Suggestions du Club de lecture (novembre 2016)

Chères lectrices, chers lecteurs, voici les suggestions du Club de lecture pour le mois de novembre 2016:BELLAMY, François-Xavier. Les déshérités, ou l’urgence de transmettre (2014) – Essai
ENDERS, Giulia. Le charme discret de l’intestin (2015)
BEAULIEU, Baptiste. Alors vous ne serez plus jamais triste (2015)
KAWAKAMI, Hiromi /TANIGUSHI, Jiro. Les années douces (2010) Roman graphique
BAUSCH, Richard. Salut à l’Amérique dans ses foyers et sur les mers (1999)
EL ASWANY, Alaa. Extrémisme religieux et dictature : les deux faces d’un malheur historique (2014)
METALIOUS, Grace. Peyton Place (1956)
MAKINE, Andreï. – Le testament français (1995) – Le pays du lieutenant Schreiber (2014)


Prochain Club de lecture le mardi 17 janvier 2017

Animation et contact : Véronique Camus – vroniquecamus@gmail.com

N’hésitez pas à laisser un commentaire ou une critique à propos d’un des livres cités ci-avant.

Une réflexion au sujet de « Suggestions du Club de lecture (novembre 2016) »
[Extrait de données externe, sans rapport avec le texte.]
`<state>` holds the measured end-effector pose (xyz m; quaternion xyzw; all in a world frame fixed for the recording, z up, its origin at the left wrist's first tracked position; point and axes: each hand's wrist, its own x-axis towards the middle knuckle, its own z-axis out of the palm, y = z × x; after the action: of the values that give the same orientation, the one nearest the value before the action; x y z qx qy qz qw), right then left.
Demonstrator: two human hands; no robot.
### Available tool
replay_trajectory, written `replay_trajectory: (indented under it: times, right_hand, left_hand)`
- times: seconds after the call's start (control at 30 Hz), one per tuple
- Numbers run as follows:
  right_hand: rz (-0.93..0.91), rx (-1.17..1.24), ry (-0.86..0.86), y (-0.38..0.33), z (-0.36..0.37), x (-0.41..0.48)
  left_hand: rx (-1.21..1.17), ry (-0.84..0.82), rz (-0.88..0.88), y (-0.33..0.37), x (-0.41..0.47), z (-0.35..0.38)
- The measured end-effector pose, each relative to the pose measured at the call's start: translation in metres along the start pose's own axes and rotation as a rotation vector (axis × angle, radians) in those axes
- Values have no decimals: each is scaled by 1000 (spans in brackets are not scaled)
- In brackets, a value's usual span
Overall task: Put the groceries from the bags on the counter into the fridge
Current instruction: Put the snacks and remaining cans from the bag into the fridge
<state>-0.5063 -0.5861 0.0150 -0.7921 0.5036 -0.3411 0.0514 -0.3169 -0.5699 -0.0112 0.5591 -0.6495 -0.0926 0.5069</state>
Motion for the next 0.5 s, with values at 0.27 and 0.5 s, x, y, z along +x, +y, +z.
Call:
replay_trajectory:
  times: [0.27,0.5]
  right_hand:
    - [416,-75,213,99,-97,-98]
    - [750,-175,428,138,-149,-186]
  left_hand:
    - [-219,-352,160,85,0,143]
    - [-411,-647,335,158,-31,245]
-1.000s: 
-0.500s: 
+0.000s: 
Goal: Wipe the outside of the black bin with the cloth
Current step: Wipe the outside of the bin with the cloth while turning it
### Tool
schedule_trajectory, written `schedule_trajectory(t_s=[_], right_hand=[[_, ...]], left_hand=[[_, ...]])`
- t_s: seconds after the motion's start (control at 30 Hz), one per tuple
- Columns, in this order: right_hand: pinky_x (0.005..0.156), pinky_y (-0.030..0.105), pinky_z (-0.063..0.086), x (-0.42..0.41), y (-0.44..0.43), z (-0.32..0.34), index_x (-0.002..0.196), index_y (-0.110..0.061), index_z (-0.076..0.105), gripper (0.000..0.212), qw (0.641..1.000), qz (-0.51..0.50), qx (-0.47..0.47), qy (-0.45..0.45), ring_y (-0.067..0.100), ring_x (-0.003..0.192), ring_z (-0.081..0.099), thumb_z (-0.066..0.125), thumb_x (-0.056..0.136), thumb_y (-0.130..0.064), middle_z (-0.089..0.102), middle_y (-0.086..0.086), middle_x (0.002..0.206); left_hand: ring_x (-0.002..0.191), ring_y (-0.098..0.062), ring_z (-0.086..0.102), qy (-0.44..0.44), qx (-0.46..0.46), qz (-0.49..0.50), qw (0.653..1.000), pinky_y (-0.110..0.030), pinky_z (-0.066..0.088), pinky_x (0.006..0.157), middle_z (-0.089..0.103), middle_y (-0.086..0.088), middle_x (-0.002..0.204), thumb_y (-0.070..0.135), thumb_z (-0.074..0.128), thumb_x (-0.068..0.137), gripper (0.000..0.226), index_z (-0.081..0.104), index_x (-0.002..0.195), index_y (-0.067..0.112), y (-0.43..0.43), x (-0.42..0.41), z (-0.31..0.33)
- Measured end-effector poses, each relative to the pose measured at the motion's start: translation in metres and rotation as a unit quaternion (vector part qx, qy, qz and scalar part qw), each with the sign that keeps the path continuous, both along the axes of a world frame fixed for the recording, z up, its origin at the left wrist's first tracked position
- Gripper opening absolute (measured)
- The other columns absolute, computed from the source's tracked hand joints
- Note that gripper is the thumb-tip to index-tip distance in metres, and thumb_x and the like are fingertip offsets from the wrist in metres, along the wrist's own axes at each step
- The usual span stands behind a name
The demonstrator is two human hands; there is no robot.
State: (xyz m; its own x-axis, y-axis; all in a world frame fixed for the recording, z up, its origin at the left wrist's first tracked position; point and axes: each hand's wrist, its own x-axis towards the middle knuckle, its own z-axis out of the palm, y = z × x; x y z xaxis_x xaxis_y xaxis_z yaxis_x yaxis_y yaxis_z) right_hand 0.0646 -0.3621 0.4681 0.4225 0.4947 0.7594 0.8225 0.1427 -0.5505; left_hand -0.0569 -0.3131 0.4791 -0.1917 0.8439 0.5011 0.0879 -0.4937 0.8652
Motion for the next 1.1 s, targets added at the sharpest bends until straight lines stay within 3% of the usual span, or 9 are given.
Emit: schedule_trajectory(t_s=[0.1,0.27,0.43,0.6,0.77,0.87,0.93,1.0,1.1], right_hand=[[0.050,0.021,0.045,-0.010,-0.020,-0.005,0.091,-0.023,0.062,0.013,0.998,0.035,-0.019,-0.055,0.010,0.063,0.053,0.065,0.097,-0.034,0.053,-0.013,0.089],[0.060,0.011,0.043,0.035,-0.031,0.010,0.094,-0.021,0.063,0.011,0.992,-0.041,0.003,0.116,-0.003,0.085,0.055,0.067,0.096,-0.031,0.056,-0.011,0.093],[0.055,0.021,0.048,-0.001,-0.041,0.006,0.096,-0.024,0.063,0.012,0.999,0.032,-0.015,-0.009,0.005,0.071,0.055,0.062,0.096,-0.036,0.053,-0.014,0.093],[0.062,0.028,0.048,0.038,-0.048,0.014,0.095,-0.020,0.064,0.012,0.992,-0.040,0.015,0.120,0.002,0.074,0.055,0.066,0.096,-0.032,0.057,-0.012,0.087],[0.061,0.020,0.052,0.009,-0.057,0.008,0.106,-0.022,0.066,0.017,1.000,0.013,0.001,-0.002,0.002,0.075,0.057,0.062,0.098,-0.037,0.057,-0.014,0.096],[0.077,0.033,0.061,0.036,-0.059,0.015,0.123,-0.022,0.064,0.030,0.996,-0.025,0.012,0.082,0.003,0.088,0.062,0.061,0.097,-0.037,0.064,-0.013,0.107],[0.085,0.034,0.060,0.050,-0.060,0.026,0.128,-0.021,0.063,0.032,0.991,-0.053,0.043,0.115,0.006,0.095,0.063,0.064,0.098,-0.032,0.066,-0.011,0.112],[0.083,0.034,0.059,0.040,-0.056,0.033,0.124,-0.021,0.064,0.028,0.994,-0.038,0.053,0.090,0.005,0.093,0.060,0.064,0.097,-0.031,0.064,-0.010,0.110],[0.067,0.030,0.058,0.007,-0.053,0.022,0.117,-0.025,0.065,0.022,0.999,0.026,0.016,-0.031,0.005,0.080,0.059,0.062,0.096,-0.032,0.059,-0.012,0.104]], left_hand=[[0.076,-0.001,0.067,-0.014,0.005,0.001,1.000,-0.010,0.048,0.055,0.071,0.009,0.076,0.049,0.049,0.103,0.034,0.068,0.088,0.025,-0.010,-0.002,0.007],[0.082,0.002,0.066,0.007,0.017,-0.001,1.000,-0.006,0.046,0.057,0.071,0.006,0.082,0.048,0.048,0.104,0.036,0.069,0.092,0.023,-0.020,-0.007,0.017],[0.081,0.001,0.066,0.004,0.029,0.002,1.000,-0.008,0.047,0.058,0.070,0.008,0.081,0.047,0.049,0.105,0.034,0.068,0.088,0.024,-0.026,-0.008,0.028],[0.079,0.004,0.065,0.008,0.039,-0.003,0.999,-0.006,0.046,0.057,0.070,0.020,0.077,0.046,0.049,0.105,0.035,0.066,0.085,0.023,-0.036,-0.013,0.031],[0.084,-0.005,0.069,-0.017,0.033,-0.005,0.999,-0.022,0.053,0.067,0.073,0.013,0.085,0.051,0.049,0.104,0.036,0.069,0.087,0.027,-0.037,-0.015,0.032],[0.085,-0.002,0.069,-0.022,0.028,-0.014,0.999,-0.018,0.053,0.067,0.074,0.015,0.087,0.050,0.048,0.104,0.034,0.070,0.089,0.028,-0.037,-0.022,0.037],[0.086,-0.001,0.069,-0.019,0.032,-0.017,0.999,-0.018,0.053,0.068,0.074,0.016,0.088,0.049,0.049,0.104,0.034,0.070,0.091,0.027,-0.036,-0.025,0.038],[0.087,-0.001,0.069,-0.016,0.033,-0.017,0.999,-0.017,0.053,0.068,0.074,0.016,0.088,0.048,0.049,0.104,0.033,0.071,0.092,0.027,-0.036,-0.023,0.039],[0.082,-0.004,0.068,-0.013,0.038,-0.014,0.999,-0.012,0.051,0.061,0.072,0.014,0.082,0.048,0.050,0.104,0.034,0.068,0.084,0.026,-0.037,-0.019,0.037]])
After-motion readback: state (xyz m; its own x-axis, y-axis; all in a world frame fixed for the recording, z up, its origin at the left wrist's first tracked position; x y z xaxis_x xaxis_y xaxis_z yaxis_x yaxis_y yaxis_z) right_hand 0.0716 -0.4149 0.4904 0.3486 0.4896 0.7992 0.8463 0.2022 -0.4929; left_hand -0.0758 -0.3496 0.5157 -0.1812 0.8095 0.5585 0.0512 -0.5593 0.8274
  1. Peyton Place – Grace Metalious
    Bienvenue à Peyton Place, cette petite ville américaine typique à la fin des années 30. On y fait la connaissance d’Allison une jeune fille au physique qu’elle pense un peu terne, plus intéressée par la lecture que la fréquentation de ses amies, sauf celle de Selena, une jeune fille déjà sensuelle, qui vit dans la partie misérable de la ville. Et enfin il y a Constance, mère d’Allison, qui se prétend veuve, mais qui n’a en fait jamais été mariée, Allison est donc une fille illégitime.
    Sur une dizaine d’année, le roman de Grace Metalious nous permet de faire connaissance et suivre le destin de ses trois personnages principaux, dans une petite ville qui, sous ses aspects proprets et bien comme il faut, va révéler les agissement et des situations dérangeantes, en contraste total avec la bienpensance affichée.
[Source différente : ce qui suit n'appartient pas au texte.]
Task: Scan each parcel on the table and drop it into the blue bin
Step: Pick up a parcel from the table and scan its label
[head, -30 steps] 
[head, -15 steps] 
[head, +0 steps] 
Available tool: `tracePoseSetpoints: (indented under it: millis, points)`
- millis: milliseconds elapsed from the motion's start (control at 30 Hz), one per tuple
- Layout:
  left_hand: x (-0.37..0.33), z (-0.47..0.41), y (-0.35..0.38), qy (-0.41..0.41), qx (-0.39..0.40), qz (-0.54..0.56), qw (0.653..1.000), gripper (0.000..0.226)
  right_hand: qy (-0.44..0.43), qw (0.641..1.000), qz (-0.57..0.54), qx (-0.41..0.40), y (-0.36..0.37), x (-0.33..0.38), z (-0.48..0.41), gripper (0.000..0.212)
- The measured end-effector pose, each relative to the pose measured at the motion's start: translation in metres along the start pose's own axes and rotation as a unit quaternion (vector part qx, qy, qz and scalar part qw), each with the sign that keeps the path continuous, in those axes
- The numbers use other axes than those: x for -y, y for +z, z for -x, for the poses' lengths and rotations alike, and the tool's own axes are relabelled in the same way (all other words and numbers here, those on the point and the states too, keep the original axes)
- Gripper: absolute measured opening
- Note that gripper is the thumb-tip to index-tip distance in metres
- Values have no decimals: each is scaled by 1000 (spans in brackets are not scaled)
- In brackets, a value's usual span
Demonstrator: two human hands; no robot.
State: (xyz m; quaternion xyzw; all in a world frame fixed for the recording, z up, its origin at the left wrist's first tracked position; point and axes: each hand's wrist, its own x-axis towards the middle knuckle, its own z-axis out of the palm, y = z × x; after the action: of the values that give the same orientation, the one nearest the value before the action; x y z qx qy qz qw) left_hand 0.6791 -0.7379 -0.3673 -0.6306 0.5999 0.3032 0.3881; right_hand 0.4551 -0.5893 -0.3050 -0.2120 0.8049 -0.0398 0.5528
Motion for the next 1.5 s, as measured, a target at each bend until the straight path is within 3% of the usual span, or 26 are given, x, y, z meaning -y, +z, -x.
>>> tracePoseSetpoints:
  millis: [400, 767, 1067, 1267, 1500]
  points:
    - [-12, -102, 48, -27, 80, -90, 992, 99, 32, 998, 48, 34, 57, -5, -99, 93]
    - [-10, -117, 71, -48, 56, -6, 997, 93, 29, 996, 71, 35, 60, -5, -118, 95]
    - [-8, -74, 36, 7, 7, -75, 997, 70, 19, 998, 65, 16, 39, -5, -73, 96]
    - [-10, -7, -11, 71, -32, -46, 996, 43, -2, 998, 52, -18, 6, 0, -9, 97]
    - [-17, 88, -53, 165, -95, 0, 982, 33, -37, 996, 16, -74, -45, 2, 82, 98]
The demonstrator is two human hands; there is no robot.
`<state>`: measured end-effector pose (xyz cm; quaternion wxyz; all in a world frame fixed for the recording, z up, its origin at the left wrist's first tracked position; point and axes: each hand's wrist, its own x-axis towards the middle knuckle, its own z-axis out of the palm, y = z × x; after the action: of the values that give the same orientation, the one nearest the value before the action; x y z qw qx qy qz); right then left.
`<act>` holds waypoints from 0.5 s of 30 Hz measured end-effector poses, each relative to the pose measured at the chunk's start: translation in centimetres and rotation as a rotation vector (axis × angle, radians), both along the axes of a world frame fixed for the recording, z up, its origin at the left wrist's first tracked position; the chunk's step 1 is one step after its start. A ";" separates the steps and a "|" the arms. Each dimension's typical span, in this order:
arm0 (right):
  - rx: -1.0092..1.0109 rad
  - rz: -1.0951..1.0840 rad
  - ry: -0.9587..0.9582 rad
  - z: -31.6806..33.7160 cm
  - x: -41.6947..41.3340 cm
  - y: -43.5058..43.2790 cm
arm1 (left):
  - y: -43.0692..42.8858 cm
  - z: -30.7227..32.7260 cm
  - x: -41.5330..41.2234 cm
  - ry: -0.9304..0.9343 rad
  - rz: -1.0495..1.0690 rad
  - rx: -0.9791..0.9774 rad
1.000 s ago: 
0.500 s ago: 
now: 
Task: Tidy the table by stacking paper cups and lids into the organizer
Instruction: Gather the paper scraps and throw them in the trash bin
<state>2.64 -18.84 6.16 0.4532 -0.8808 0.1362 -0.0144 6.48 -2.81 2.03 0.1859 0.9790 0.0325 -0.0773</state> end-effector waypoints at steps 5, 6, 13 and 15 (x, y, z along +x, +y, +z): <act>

    Peyton Place, pour certains cela peut évoquer un feuilleton un peu mièvre, ……..mais s’attendre à ce style d’histoire dans ce roman serait une grave erreur.
    Paru en 1956, le roman a fait l’effet d’une bombe, et à juste titre, car il fait voler en éclat l’image parfaite que l’Amérique souhaitait afficher, une société blanche de classe moyenne, des filles destinées à être de parfaites épouses…au contraire le roman dénonce l’anathème qui pourrait être jeté sur la femme adultère, qui pour l’éviter, s’enferre dans des mensonges de plus en plus pesants, la collusion des notables – issus des vieilles familles installées de longue date – qui confondent la gestion des affaires de leur ville avec leurs propres affaires, la mise à l’écart des zoniers, les pauvres, parqués dans un quartier, que l’on ne souhaite pas trop améliorer de peur qu’il n’attire encore plus de pauvres, et surtout une approche directe et frontale de la sexualité, de l’inceste et de l’avortement, thèmes oh combien douloureux pour une Amérique puritaine qui préfère les enfouir et souffrir plutôt que les affronter.